··· DATA EXTRACTS ···

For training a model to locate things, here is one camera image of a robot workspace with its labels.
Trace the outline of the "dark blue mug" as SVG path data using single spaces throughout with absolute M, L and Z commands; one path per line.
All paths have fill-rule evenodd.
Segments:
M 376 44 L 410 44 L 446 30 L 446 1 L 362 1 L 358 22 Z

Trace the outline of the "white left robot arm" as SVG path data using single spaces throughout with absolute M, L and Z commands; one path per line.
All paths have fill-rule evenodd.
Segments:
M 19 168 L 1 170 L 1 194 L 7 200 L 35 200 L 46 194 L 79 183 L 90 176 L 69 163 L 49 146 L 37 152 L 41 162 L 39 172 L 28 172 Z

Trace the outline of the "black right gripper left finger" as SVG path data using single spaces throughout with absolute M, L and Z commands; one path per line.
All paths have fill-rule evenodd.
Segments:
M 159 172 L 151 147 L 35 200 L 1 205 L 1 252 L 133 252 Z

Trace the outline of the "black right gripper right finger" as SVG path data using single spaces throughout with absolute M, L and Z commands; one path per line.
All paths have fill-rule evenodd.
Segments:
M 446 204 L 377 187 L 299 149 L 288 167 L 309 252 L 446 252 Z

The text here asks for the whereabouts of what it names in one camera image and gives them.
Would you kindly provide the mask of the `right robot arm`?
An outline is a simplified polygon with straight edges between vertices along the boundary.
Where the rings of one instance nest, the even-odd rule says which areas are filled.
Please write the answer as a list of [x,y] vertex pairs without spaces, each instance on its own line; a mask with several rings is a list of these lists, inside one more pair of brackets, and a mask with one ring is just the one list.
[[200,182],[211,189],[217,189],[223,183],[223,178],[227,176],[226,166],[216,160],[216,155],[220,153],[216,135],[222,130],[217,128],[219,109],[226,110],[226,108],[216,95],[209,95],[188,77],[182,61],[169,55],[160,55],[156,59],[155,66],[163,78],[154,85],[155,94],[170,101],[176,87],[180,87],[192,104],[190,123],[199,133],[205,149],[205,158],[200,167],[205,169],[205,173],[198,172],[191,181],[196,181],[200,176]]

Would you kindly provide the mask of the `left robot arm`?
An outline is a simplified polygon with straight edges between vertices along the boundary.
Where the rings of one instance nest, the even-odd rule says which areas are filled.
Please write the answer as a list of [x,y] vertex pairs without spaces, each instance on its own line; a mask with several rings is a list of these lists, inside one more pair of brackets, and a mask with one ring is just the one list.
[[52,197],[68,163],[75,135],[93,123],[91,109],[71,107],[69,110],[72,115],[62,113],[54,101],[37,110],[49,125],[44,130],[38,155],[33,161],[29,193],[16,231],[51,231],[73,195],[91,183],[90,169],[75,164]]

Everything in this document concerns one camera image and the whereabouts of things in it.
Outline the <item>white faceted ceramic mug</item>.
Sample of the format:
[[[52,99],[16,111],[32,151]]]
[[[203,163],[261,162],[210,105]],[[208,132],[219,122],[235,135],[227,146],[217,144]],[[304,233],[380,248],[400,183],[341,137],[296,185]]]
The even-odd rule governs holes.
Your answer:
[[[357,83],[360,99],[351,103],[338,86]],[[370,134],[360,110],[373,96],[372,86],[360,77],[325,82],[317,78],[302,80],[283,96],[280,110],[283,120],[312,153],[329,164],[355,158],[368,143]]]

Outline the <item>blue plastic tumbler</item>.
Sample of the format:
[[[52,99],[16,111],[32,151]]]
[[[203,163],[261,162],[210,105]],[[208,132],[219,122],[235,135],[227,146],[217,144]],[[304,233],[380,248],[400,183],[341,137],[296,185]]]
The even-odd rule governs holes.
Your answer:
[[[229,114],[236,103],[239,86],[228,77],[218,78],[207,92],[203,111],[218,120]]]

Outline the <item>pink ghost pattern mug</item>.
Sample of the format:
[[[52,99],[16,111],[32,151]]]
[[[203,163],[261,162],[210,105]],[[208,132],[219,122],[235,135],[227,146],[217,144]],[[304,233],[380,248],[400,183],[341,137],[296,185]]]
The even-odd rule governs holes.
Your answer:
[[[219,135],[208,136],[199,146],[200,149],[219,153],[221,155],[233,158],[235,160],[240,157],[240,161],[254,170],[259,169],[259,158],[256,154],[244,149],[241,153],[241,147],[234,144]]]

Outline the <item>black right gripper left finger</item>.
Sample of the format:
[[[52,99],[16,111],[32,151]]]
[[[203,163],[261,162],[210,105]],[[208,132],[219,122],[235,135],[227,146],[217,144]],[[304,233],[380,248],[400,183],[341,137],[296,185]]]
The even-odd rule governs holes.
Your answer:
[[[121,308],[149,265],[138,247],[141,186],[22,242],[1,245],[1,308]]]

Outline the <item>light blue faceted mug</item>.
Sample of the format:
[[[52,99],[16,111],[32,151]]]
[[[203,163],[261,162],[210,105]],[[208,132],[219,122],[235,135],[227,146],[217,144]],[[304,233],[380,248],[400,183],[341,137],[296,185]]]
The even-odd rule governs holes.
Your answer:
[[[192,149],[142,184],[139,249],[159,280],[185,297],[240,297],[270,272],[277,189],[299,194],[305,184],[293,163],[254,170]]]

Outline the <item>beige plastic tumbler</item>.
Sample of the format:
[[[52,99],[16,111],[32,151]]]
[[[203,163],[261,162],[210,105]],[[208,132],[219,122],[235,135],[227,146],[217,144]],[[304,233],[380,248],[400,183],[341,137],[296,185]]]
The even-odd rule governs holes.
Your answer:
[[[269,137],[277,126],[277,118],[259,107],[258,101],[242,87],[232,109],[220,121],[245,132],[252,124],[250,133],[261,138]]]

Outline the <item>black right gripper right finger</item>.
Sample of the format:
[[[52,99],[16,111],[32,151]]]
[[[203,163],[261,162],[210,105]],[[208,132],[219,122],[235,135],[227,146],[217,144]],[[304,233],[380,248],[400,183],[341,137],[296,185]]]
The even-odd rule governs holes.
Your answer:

···

EXERCISE PROMPT:
Make an exact copy of the listing, including every line.

FINISHED EXERCISE:
For training a model to locate things, here is one camera image of a robot workspace with its labels.
Trace the outline of the "dark blue mug" as SVG path data using single spaces throughout with absolute M, L and Z commands; one path per line.
All paths have fill-rule evenodd.
Segments:
M 376 44 L 410 44 L 446 30 L 446 1 L 362 1 L 358 22 Z

Trace the outline of the "white left robot arm" as SVG path data using single spaces throughout with absolute M, L and Z commands; one path per line.
All paths have fill-rule evenodd.
Segments:
M 19 168 L 1 170 L 1 194 L 7 200 L 35 200 L 46 194 L 79 183 L 90 176 L 69 163 L 49 146 L 37 152 L 41 162 L 39 172 L 28 172 Z

Trace the outline of the "black right gripper left finger" as SVG path data using single spaces throughout with absolute M, L and Z commands; one path per line.
All paths have fill-rule evenodd.
Segments:
M 159 172 L 151 147 L 35 200 L 1 205 L 1 252 L 133 252 Z

Trace the outline of the "black right gripper right finger" as SVG path data using single spaces throughout with absolute M, L and Z commands; one path per line.
All paths have fill-rule evenodd.
Segments:
M 446 204 L 377 187 L 299 149 L 288 167 L 309 252 L 446 252 Z

The text here asks for the whereabouts of what it names in one camera image and gives them.
Would you kindly provide the mask of the `right robot arm`?
An outline is a simplified polygon with straight edges between vertices along the boundary.
Where the rings of one instance nest, the even-odd rule says which areas are filled.
Please write the answer as a list of [x,y] vertex pairs without spaces, each instance on its own line; a mask with several rings is a list of these lists, inside one more pair of brackets, and a mask with one ring is just the one list.
[[200,182],[211,189],[217,189],[223,183],[223,178],[227,176],[226,166],[216,160],[216,155],[220,153],[216,135],[222,130],[217,128],[219,109],[226,110],[226,108],[216,95],[209,95],[188,77],[182,61],[169,55],[160,55],[156,59],[155,66],[163,78],[154,85],[155,94],[170,101],[176,87],[180,87],[192,104],[190,123],[199,133],[205,149],[205,158],[200,167],[205,169],[205,173],[198,172],[191,181],[196,181],[200,176]]

Would you kindly provide the mask of the `left robot arm`?
An outline is a simplified polygon with straight edges between vertices along the boundary.
Where the rings of one instance nest, the even-odd rule says which areas are filled.
Please write the answer as a list of [x,y] vertex pairs without spaces, each instance on its own line; a mask with several rings is a list of these lists, inside one more pair of brackets, and a mask with one ring is just the one list.
[[52,197],[68,163],[75,135],[93,123],[91,109],[71,107],[69,110],[72,115],[62,113],[54,101],[37,110],[49,125],[44,130],[38,155],[33,161],[29,193],[16,231],[51,231],[73,195],[91,183],[90,169],[75,164]]

Everything in this document concerns one camera image and the whereabouts of things in it.
Outline the <item>white faceted ceramic mug</item>.
Sample of the format:
[[[52,99],[16,111],[32,151]]]
[[[203,163],[261,162],[210,105]],[[208,132],[219,122],[235,135],[227,146],[217,144]],[[304,233],[380,248],[400,183],[341,137],[296,185]]]
The even-odd rule governs holes.
Your answer:
[[[357,83],[360,99],[351,103],[338,86]],[[370,134],[360,110],[373,96],[372,86],[360,77],[325,82],[317,78],[302,80],[283,96],[280,110],[283,120],[312,153],[329,164],[355,158],[368,143]]]

Outline the <item>blue plastic tumbler</item>.
Sample of the format:
[[[52,99],[16,111],[32,151]]]
[[[203,163],[261,162],[210,105]],[[208,132],[219,122],[235,135],[227,146],[217,144]],[[304,233],[380,248],[400,183],[341,137],[296,185]]]
The even-odd rule governs holes.
Your answer:
[[[229,114],[236,103],[239,86],[228,77],[218,78],[207,92],[203,111],[218,120]]]

Outline the <item>pink ghost pattern mug</item>.
Sample of the format:
[[[52,99],[16,111],[32,151]]]
[[[203,163],[261,162],[210,105]],[[208,132],[219,122],[235,135],[227,146],[217,144]],[[304,233],[380,248],[400,183],[341,137],[296,185]]]
The even-odd rule governs holes.
Your answer:
[[[219,135],[208,136],[199,146],[200,149],[219,153],[221,155],[233,158],[235,160],[240,157],[240,161],[254,170],[259,169],[259,158],[256,154],[244,149],[241,153],[241,147],[234,144]]]

Outline the <item>black right gripper left finger</item>.
Sample of the format:
[[[52,99],[16,111],[32,151]]]
[[[203,163],[261,162],[210,105]],[[208,132],[219,122],[235,135],[227,146],[217,144]],[[304,233],[380,248],[400,183],[341,137],[296,185]]]
The even-odd rule governs holes.
Your answer:
[[[121,308],[149,265],[138,247],[141,186],[22,242],[1,245],[1,308]]]

Outline the <item>light blue faceted mug</item>.
Sample of the format:
[[[52,99],[16,111],[32,151]]]
[[[203,163],[261,162],[210,105]],[[208,132],[219,122],[235,135],[227,146],[217,144]],[[304,233],[380,248],[400,183],[341,137],[296,185]]]
The even-odd rule governs holes.
Your answer:
[[[192,149],[142,184],[139,249],[159,280],[185,297],[240,297],[270,272],[277,189],[299,194],[305,184],[293,163],[254,170]]]

Outline the <item>beige plastic tumbler</item>.
Sample of the format:
[[[52,99],[16,111],[32,151]]]
[[[203,163],[261,162],[210,105]],[[208,132],[219,122],[235,135],[227,146],[217,144]],[[304,233],[380,248],[400,183],[341,137],[296,185]]]
The even-odd rule governs holes.
Your answer:
[[[269,137],[277,126],[277,118],[259,107],[258,101],[242,87],[232,109],[220,121],[245,132],[252,124],[250,133],[261,138]]]

Outline the <item>black right gripper right finger</item>.
Sample of the format:
[[[52,99],[16,111],[32,151]]]
[[[203,163],[261,162],[210,105]],[[208,132],[219,122],[235,135],[227,146],[217,144]],[[304,233],[380,248],[400,183],[341,137],[296,185]]]
The even-odd rule governs holes.
Your answer:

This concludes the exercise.